Reproduce the listing word for word, leaving every picture behind.
□ □ □ □
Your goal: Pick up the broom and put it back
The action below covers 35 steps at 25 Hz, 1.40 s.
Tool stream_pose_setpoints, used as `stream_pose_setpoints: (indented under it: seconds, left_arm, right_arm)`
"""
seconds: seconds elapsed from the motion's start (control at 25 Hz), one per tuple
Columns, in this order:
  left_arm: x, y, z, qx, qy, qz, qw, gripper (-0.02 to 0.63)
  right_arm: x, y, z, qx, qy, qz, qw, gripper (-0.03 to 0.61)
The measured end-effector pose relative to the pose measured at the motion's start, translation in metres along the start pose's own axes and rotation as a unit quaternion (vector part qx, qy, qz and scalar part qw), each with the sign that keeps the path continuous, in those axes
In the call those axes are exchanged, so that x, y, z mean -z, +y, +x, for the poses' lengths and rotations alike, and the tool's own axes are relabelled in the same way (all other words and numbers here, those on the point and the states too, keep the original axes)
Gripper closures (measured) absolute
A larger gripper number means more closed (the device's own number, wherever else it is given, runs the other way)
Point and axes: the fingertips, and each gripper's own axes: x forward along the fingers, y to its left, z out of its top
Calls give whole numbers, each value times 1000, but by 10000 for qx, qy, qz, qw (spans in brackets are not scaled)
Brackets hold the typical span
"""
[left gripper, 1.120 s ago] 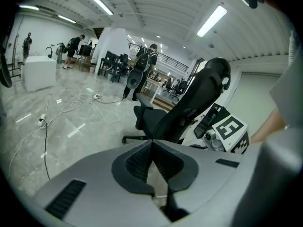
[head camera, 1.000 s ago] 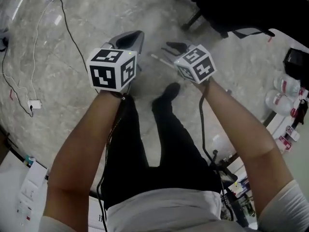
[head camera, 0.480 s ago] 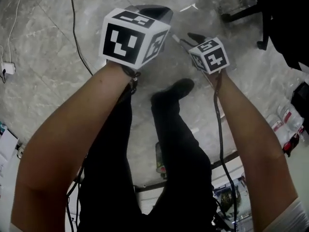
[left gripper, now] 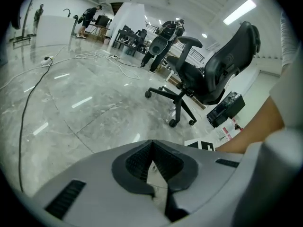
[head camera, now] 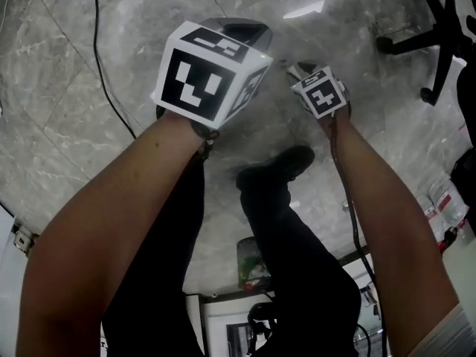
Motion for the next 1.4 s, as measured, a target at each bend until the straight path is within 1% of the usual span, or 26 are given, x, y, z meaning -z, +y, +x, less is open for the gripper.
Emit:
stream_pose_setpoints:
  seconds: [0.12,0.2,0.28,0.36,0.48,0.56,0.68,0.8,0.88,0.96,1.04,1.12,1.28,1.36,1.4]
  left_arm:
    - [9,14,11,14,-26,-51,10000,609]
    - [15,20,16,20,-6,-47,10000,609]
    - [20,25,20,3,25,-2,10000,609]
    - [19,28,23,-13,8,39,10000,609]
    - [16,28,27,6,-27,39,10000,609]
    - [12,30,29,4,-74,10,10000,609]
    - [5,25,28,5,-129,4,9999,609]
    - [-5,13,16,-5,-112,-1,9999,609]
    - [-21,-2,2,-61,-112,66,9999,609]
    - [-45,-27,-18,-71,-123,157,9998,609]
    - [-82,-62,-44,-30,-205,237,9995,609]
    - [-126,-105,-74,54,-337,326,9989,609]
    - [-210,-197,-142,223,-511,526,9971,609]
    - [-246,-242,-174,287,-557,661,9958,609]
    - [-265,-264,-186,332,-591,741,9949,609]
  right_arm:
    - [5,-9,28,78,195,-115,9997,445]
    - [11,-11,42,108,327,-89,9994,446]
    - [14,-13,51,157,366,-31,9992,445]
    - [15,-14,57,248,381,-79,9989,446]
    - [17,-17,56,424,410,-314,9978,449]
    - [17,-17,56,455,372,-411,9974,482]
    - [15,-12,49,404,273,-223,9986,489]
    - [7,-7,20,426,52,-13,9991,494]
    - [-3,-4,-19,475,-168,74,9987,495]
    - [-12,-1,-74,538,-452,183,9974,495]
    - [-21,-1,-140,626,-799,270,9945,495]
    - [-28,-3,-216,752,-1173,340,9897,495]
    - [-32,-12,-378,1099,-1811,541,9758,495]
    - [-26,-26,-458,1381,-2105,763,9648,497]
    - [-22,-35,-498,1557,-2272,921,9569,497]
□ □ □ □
ANSWER BOX
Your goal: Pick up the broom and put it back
The action below covers 35 steps at 25 Hz, 1.40 s.
Tool stream_pose_setpoints, used as `stream_pose_setpoints: (indented under it: seconds, left_arm, right_arm)`
"""
seconds: seconds elapsed from the motion's start (control at 25 Hz), one per tuple
Columns, in this order:
  left_arm: x, y, z, qx, qy, qz, qw, gripper (-0.02 to 0.63)
  right_arm: x, y, z, qx, qy, qz, qw, gripper (-0.03 to 0.61)
The measured end-effector pose relative to the pose measured at the motion's start, translation in metres along the start pose's own axes and rotation as a unit quaternion (vector part qx, qy, qz and scalar part qw), each with the sign that keeps the path continuous, in those axes
In the call those axes are exchanged, so that x, y, z mean -z, +y, +x, for the poses' lengths and rotations alike, and the tool's own axes are relabelled in the same way (all other words and numbers here, those on the point and the states too, keep the original axes)
Gripper closures (measured) absolute
A larger gripper number means more closed (the device's own number, wherever else it is given, runs the other way)
Point and axes: the fingertips, and each gripper's own axes: x forward along the fingers, y to its left, z out of its top
Calls give whole numbers, each value times 1000, but by 10000 for qx, qy, qz, qw (spans in brackets are not scaled)
Brackets hold the typical span
"""
[left gripper, 1.120 s ago] 
[head camera, 1.000 s ago] 
[head camera, 0.480 s ago] 
[left gripper, now] 
[head camera, now] 
Motion for the next 1.4 s, as measured, a target at each bend until the straight path is within 1% of the usual span, or 26 are given, x, y, z meaning -z, +y, +x, less is open for the gripper.
Emit:
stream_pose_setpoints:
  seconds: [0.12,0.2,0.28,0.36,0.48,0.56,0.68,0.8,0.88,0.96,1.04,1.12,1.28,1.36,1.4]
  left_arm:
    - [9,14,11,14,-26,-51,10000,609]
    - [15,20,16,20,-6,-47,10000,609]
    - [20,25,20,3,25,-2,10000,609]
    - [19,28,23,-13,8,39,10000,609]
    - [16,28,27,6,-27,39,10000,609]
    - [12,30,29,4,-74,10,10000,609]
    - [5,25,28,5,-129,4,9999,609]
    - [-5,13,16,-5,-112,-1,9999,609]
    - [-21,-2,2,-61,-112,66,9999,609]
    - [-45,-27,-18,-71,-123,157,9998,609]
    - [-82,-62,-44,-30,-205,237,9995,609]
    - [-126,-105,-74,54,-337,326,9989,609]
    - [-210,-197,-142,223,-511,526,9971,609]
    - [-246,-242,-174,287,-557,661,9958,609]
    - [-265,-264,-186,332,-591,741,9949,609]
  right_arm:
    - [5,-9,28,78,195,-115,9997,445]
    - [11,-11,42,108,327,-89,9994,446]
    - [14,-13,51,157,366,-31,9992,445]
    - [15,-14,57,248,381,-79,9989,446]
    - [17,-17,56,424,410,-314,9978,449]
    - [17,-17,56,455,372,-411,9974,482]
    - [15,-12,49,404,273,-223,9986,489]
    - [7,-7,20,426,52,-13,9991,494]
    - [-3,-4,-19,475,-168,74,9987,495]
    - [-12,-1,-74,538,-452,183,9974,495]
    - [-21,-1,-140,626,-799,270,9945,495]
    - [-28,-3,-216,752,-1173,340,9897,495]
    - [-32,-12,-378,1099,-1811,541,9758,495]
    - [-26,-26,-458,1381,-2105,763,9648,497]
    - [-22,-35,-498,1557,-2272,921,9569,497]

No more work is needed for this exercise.